_Dataset entries_:

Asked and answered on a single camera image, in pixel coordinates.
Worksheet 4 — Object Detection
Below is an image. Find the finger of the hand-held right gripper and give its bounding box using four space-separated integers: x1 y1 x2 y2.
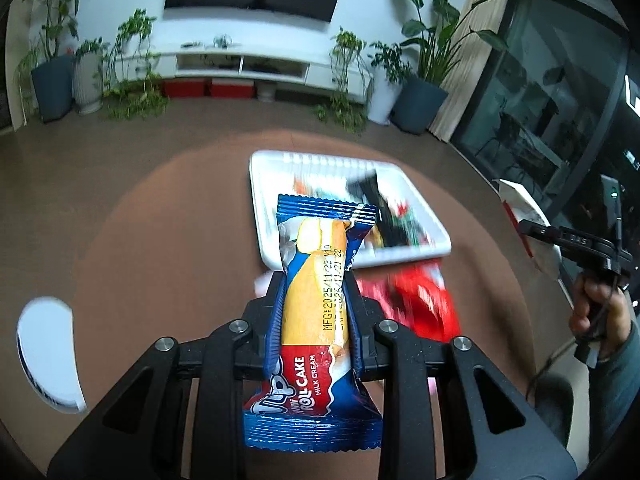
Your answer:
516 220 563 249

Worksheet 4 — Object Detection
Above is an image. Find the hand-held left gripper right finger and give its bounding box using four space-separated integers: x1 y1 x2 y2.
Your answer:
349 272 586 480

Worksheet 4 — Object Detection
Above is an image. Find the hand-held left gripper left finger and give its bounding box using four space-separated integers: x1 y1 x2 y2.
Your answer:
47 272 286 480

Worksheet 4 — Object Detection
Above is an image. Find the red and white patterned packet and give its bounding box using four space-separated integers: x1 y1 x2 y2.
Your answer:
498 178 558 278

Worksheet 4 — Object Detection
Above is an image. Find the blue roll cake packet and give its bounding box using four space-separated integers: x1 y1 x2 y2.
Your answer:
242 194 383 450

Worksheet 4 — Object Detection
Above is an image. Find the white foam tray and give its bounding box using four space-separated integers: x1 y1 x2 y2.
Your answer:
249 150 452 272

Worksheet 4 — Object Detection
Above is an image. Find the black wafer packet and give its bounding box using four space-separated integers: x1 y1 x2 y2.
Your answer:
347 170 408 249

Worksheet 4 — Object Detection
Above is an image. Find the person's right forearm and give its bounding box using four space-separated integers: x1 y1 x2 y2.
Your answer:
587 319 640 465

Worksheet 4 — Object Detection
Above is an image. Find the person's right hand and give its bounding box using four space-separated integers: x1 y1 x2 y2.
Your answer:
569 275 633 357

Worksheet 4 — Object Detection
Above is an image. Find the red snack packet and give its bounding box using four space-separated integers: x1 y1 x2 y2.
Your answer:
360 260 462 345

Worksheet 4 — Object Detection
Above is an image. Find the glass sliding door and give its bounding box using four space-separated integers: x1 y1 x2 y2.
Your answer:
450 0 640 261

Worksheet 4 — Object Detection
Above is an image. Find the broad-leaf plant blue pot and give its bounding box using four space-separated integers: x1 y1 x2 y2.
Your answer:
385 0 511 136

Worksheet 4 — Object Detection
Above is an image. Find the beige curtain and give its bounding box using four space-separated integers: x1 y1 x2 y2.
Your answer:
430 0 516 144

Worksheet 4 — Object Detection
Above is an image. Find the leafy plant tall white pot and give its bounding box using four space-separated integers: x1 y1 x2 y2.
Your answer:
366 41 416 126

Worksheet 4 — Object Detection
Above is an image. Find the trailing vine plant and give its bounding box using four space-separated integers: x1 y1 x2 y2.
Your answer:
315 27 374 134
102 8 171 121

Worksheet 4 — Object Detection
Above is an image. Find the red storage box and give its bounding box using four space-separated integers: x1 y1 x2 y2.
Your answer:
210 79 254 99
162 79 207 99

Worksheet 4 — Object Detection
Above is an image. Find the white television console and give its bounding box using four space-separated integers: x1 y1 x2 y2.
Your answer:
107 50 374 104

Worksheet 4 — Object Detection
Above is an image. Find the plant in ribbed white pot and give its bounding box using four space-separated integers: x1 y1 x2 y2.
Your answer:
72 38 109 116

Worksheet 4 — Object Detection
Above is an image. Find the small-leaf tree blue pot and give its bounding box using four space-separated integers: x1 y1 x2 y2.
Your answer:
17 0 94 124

_Problem to work on_: Write the entries above out again exactly, omitting each image.

_Final answer_:
Asked and answered on a single camera image, in pixel coordinates.
Worksheet 4 — Object Detection
Below is an image. Find the finger of the hand-held right gripper and give its bounding box using four space-separated integers: x1 y1 x2 y2.
Your answer:
516 220 563 249

Worksheet 4 — Object Detection
Above is an image. Find the hand-held left gripper right finger and give its bounding box using four space-separated integers: x1 y1 x2 y2.
Your answer:
349 272 586 480

Worksheet 4 — Object Detection
Above is an image. Find the hand-held left gripper left finger and give its bounding box using four space-separated integers: x1 y1 x2 y2.
Your answer:
47 272 286 480

Worksheet 4 — Object Detection
Above is an image. Find the red and white patterned packet and give its bounding box using four space-separated integers: x1 y1 x2 y2.
Your answer:
498 178 558 278

Worksheet 4 — Object Detection
Above is an image. Find the blue roll cake packet and give its bounding box using four space-separated integers: x1 y1 x2 y2.
Your answer:
242 194 383 450

Worksheet 4 — Object Detection
Above is an image. Find the white foam tray and give its bounding box using four space-separated integers: x1 y1 x2 y2.
Your answer:
249 150 452 272

Worksheet 4 — Object Detection
Above is an image. Find the black wafer packet and give its bounding box using four space-separated integers: x1 y1 x2 y2.
Your answer:
347 170 408 249

Worksheet 4 — Object Detection
Above is an image. Find the person's right forearm and give its bounding box using four space-separated integers: x1 y1 x2 y2.
Your answer:
587 319 640 465

Worksheet 4 — Object Detection
Above is an image. Find the person's right hand and give its bounding box using four space-separated integers: x1 y1 x2 y2.
Your answer:
569 275 633 357

Worksheet 4 — Object Detection
Above is an image. Find the red snack packet and give its bounding box using four space-separated integers: x1 y1 x2 y2.
Your answer:
360 260 462 345

Worksheet 4 — Object Detection
Above is an image. Find the glass sliding door and give its bounding box using four space-separated integers: x1 y1 x2 y2.
Your answer:
450 0 640 261

Worksheet 4 — Object Detection
Above is an image. Find the broad-leaf plant blue pot and give its bounding box using four space-separated integers: x1 y1 x2 y2.
Your answer:
385 0 511 136

Worksheet 4 — Object Detection
Above is an image. Find the beige curtain and give its bounding box using four space-separated integers: x1 y1 x2 y2.
Your answer:
430 0 516 144

Worksheet 4 — Object Detection
Above is an image. Find the leafy plant tall white pot and give its bounding box using four space-separated integers: x1 y1 x2 y2.
Your answer:
366 41 416 126

Worksheet 4 — Object Detection
Above is an image. Find the trailing vine plant and give its bounding box using four space-separated integers: x1 y1 x2 y2.
Your answer:
315 27 374 134
102 8 171 121

Worksheet 4 — Object Detection
Above is an image. Find the red storage box and give its bounding box using four space-separated integers: x1 y1 x2 y2.
Your answer:
210 79 254 99
162 79 207 99

Worksheet 4 — Object Detection
Above is an image. Find the white television console and give its bounding box using four space-separated integers: x1 y1 x2 y2.
Your answer:
107 50 374 104

Worksheet 4 — Object Detection
Above is an image. Find the plant in ribbed white pot and give its bounding box using four space-separated integers: x1 y1 x2 y2.
Your answer:
72 38 109 116

Worksheet 4 — Object Detection
Above is an image. Find the small-leaf tree blue pot and give its bounding box using four space-separated integers: x1 y1 x2 y2.
Your answer:
17 0 94 124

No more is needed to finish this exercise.